Mesajı Okuyun
Old 15-07-2013, 23:00   #2
Av.Habibe YILMAZ KAYAR

 
Varsayılan

Sn.katılımcı
1-Borç sizin değilse,kefil de olmamışsanız kaygılanmanızı gerektiren bir durum yoktur.

Yasaya göre herkes kendi borcundan sorumludur.Eş durumundan borçlu olunmaz.

2-Ailenizin gönderdiği para,boşanma davasından sonra/ sırasında mal rejimi tasfiye davası açıldığında sizin taşınmazın parasal kaynağını açıklamanıza yardımcı olacaktır.Bu miktar ailenizin size bağışıdır ve kişisel mal sayılır.Hesaba dahil edilmez.Eğer aldığınız para kadar geri ödenecek borcunuz varsa bu da hesaplamada çıkarılacak değerdir.

3-Ev için çekilen kredi ödemesi kazancınızdan karşılanıyorsa boşanma davası açıldığı tarihe kadar yapılan ödeme edinilmiş mal sayılacak ve bu miktarın yarısı eşiniz tarafından katılım alacağı olarak istenebilecektir.

Boşanma davasını ne kadar geç açarsanız o kadar süre daha ödemeler edinilmiş mal sayılacaktır.

4-Eşinizin mal varlığına ilişkin kaygılarınız varsa tasarruf yetkisinin sınırlandırılması davası açabilir ve taşınmazların akıbetinin mahkemece incelenmesini isteyebilirsiniz.Bu dava sırasında tedbir de isteyebilirsiniz.
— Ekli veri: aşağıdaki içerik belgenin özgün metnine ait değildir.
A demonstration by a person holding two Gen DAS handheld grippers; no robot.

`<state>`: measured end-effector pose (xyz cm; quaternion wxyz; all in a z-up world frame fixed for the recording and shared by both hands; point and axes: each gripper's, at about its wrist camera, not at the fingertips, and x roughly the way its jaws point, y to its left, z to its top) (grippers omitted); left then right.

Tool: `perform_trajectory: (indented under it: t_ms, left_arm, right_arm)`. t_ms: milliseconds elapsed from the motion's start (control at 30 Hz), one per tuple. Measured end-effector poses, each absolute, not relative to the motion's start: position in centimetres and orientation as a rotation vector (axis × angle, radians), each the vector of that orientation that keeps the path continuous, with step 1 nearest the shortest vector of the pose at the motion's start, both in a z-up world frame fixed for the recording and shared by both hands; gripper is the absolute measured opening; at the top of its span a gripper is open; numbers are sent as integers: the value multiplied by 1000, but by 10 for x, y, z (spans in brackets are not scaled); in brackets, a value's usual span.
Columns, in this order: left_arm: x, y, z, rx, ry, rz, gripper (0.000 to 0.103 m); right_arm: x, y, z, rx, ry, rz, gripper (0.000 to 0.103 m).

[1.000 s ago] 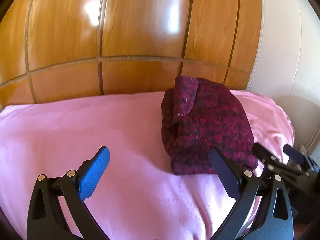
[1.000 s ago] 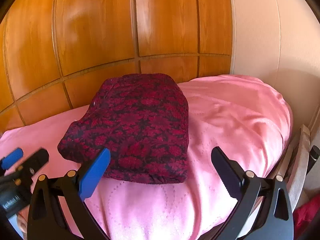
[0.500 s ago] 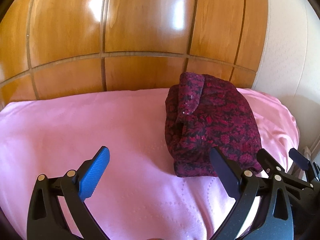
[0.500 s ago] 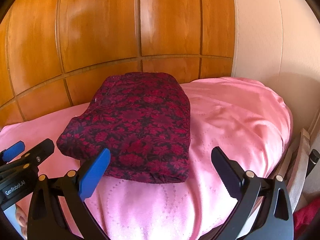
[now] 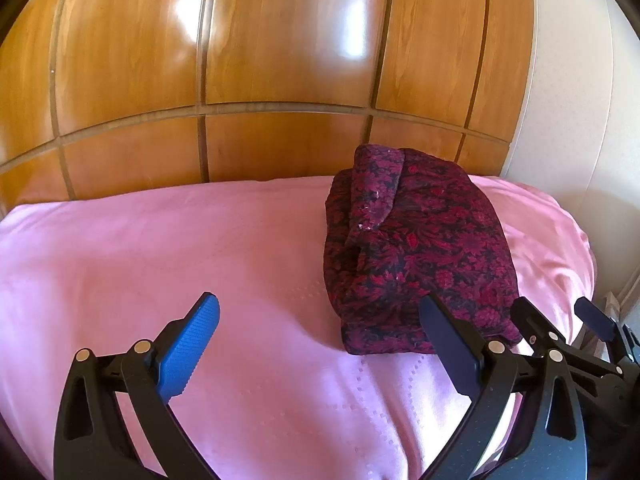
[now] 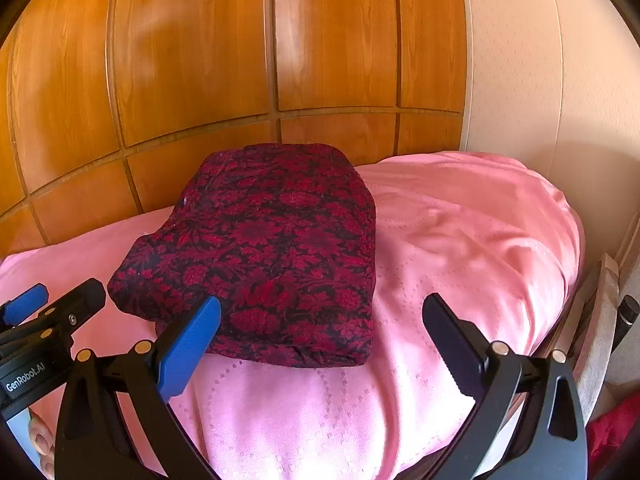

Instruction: Fold small clothes

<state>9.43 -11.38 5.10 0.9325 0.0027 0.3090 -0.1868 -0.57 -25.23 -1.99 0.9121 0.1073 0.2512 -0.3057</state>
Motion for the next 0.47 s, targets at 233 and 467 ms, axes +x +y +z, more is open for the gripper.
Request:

Yine dilerseniz hakimin müdahalesini isteyerek eşinizin belirli aralıklarla envanter sunmasına karar verilmesini isteyebilirsiniz.

5- Mal rejimi davası için en azından boşanma davasının açılmış olması gerekir.Bunun tek istisnası TMK 206 da anılan olağanüstü tasfiyedir.

Alıntı:
MADDE 206. Haklı bir sebep varsa hakim, eşlerden birinin istemi üzerine, mevcut mal rejiminin mal ayrılığına dönüşmesine karar verebilir.

Özellikle aşağıdaki hallerde haklı bir sebebin varlığı kabul edilir:

1. Diğer eşe ait malvarlığının borca batık veya ortaklıktaki payının haczedilmiş olması,

2. Diğer eşin, istemde bulunanın veya ortaklığın menfaatlerini tehlikeye düşürmüş olması,

3. Diğer eşin, ortaklığın malları üzerinde bir tasarruf işleminin yapılması için gereken rızasını haklı bir sebep olmadan esirgemesi,

4. Diğer eşin, istemde bulunan eşe malvarlığı, geliri, borçları veya ortaklık malları hakkında bilgi vermekten kaçınması,

5. Diğer eşin sürekli olarak ayırt etme gücünden yoksun olması.

Eşlerden biri ayırt etme gücünden sürekli olarak yoksun ise, onun yasal temsilcisi de bu sebebe dayanarak mal ayrılığına karar verilmesini isteyebilir.

Bir avukata doğrudan başvurarak daha detaylı bilgi edinmeniz yararınızadır.